Received date: 2024-04-21

  Revised date: 2024-05-28

  Online published: 2025-03-14

摘要

使用HYSPLIT模型等方法解析2015—2023年“乌鲁木齐-昌吉回族自治州-石河子(乌-昌-石)”城市群PM2.5与PM10的时空变化及来源。结果表明:(1) 在空间尺度上,2019—2022年“乌-昌-石”城市群PM2.5与PM10浓度在城市中心和西北部较高,PM10浓度与海拔成反比。(2) 从2015—2023年“乌-昌-石”城市群的时间尺度来看,在年际尺度上,乌鲁木齐市和昌吉回族自治州的PM2.5与PM10年均浓度呈现整体下降趋势,石河子市和五家渠市的PM2.5与PM10年均浓度直到2023年才显著下降。在季节尺度上,PM2.5与PM10季均浓度总体下降,相对下降幅度春季最大,夏秋次之,冬季最小。在月尺度上,PM2.5与PM10月均浓度呈现“U”型分布,其中1月降幅显著。在周尺度上,工作日大量堵车等原因使4个城市的PM2.5周均浓度呈现“负周末效应”,而PM10周均浓度只在乌鲁木齐市呈现“正周末效应”。在日尺度上,冬季PM2.5与PM10日均浓度远高于其他季节,PM2.5日均浓度整体下降,高浓度天数减少,PM10日均浓度受沙尘影响波动较大。(3) 2019—2021年“乌-昌-石”城市群的污染物来源表现为:2019年以本地源为主,污染源广泛且浓度高;2020年由于疫情防控措施的实施,本地排放减少,污染源向中亚地区转移;2021年污染源再次扩大并转向国内。研究可为“乌-昌-石”城市群的大气污染治理和环境政策优化提供数据支持,有助于推动该地区的生态环境保护和经济的高质量增长。

本文引用格式

闫劲烨 , 马正权 , 孙萱萱 , 阿力木·阿巴斯 , 帕丽达·牙合甫 . 2015—2023年“乌-昌-石”城市群PM2.5与PM10时空变化及潜在源分析[J]. 干旱区地理, 2025 , 48(3) : 405 -420 . DOI: 10.12118/j.issn.1000-6060.2024.249

Abstract

Using the HYSPLIT model and other methods, we analyzed the spatiotemporal variations and sources of PM2.5 and PM10 in the Urumqi, Changji Hui Autonomous Prefecture, and Shihezi urban agglomeration from 2015 to 2023. The results indicate the following: (1) Spatial scale: From 2019 to 2022, PM2.5 and PM10 concentrations were higher in the central and northwestern parts of the urban agglomeration. PM10 concentrations showed an inverse relationship with elevation. (2) Temporal scale: From 2015 to 2023, on an interannual scale, the annual average concentrations of PM2.5 and PM10 in Urumqi City and Changji Hui Autonomous Prefecture showed an overall downward trend. In contrast, Shihezi City and Wujiaqu City experienced significant decreases in PM2.5 and PM10 concentrations only in 2023. On a seasonal scale, the average concentrations of PM2.5 and PM10 generally declined, with the largest relative reduction in spring, followed by summer and autumn, and the smallest reduction in winter.
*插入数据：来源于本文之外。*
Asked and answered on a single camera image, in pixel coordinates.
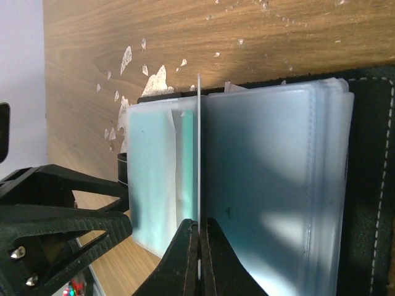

On a monthly scale, the average concentrations of PM2.5 and PM10 displayed a “U-shaped” distribution, with a significant reduction in January. On a weekly scale, heavy weekday traffic congestion led to a “negative weekend effect” for PM2.5 concentrations across all four cities, while PM10 concentrations exhibited a “positive weekend effect” only in Urumqi City. On a daily scale, PM2.5 and PM10 concentrations in winter were significantly higher than in other seasons. PM2.5 concentrations decreased overall, with fewer high-concentration days, while PM10 concentrations fluctuated more due to dust events. (3) Pollution sources (2019—2021): In 2019, pollution was predominantly from local sources, resulting in widespread and high concentrations. In 2020, pandemic-related restrictions reduced local emissions, shifting pollution sources toward Central Asia. In 2021, pollution sources expanded again, returning to domestic regions. This study provides essential data for air pollution control and environmental policy optimization in the Urumqi, Changji Hui Autonomous Prefecture, and Shihezi urban agglomeration, contributing to regional ecological protection and sustainable economic development.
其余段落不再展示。